● REQUIRED ACTION
Using the data below, return all lines in which "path" appears.

● WORKING DATA
*** Block opens ***

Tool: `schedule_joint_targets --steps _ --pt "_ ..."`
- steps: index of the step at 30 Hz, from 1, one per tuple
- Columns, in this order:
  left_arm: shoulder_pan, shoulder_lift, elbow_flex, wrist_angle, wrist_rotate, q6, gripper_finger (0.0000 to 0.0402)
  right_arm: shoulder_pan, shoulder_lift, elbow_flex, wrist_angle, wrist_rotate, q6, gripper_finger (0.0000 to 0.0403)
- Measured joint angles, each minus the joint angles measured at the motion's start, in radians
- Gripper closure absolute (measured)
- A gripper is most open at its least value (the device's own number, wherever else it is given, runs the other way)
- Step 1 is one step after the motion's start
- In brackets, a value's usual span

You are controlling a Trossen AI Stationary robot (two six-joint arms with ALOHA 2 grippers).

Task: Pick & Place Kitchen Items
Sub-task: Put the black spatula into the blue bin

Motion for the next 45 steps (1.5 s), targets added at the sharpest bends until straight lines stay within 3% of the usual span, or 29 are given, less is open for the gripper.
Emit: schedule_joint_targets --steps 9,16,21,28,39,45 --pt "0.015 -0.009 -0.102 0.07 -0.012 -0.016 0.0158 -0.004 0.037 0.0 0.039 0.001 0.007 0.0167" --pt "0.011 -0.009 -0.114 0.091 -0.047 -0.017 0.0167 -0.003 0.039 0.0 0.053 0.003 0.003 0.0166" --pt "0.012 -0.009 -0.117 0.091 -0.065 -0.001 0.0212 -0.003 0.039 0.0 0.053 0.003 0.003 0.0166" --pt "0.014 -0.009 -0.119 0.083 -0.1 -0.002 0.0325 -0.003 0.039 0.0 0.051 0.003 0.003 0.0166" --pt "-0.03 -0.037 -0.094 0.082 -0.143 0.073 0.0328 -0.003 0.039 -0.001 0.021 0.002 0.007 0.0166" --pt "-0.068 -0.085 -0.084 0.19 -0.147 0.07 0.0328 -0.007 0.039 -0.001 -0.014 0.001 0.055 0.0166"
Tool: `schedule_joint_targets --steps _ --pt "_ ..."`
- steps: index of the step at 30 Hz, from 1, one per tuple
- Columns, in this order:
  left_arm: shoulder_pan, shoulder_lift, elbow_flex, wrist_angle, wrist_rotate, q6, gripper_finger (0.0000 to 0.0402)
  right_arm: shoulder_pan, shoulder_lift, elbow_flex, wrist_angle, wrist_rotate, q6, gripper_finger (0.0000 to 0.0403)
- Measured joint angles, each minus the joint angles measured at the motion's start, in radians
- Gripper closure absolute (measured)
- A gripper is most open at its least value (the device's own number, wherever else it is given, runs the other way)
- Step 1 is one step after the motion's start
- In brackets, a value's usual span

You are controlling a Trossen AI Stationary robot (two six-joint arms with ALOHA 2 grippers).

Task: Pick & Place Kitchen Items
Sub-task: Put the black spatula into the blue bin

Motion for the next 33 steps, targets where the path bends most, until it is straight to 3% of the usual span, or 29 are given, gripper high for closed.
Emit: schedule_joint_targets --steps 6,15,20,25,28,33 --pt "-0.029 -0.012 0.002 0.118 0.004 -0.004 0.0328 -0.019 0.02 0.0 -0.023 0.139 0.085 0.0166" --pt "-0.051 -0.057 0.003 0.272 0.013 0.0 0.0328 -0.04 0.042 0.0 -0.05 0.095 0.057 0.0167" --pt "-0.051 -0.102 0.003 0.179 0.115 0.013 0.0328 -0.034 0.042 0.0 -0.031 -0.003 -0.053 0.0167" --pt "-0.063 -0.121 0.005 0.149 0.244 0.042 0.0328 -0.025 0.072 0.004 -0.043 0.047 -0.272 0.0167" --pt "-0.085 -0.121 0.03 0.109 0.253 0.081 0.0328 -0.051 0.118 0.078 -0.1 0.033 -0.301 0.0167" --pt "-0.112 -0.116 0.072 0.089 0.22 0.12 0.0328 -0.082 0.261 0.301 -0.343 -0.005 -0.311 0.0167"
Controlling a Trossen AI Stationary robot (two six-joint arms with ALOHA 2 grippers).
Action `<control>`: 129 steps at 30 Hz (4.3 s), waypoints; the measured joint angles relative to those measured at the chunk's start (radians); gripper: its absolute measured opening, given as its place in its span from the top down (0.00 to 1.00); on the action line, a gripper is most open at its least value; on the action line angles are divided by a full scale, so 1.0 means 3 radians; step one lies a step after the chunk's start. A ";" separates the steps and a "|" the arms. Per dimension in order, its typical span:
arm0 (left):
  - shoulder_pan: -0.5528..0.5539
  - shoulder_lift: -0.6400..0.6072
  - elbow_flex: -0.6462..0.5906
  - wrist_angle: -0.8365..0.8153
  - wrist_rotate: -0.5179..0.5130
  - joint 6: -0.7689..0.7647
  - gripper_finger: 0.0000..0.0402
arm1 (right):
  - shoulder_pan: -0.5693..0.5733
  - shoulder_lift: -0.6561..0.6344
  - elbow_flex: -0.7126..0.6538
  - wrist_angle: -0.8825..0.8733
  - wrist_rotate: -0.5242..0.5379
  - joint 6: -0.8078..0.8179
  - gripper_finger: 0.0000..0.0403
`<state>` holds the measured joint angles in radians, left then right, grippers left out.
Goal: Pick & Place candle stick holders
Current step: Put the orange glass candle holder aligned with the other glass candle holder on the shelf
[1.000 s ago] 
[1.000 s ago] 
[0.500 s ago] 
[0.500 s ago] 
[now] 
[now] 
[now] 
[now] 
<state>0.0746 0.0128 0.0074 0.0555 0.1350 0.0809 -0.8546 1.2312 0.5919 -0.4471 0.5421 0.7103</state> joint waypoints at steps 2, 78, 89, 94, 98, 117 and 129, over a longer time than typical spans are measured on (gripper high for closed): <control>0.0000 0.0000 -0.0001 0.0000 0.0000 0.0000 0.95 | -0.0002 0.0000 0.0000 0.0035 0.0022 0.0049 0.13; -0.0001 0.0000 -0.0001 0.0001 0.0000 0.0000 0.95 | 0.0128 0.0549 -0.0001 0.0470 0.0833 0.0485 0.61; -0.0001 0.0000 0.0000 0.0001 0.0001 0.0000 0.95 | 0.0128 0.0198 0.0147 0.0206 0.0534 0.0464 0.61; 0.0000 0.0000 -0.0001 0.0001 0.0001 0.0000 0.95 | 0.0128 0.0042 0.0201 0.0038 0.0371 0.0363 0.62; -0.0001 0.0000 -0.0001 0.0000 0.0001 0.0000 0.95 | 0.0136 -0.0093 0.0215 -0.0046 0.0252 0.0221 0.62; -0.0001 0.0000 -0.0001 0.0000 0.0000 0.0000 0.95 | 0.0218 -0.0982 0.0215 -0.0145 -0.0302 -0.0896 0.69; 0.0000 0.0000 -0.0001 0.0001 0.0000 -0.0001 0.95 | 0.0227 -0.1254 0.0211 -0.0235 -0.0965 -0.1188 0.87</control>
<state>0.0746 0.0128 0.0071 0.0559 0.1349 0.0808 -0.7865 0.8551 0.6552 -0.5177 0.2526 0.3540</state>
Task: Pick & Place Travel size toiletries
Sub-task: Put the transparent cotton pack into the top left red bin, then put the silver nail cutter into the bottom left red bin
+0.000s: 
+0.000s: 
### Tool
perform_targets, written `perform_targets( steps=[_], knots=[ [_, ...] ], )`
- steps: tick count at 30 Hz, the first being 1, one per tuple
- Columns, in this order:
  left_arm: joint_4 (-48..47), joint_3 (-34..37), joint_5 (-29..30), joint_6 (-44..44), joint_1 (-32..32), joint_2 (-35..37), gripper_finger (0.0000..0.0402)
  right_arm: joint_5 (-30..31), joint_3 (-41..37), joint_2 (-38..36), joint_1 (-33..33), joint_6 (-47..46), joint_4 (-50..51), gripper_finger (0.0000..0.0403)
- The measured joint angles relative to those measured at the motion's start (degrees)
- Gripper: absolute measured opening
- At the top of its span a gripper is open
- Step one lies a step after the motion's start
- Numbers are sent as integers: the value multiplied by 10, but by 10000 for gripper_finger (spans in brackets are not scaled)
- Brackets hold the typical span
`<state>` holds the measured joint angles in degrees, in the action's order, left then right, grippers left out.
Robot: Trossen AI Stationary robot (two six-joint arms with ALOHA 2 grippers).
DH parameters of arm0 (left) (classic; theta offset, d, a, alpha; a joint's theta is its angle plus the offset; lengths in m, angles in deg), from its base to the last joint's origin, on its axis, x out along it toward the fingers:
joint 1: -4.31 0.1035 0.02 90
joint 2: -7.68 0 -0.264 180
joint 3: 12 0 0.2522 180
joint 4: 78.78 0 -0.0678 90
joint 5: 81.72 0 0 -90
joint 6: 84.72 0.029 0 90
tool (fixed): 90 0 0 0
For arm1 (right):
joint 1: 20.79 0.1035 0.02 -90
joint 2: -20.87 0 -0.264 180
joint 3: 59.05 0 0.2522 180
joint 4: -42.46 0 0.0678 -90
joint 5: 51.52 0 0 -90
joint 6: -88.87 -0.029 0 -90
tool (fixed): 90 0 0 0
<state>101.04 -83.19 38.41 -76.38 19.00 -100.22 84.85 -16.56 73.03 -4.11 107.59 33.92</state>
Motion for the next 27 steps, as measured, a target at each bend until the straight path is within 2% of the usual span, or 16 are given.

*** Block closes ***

● THE ANSWER
Motion for the next 33 steps, targets where the path bends most, until it is straight to 3% of the usual span, or 29 are given, gripper high for closed.
Motion for the next 27 steps, as measured, a target at each bend until the straight path is within 2% of the usual span, or 16 are given.

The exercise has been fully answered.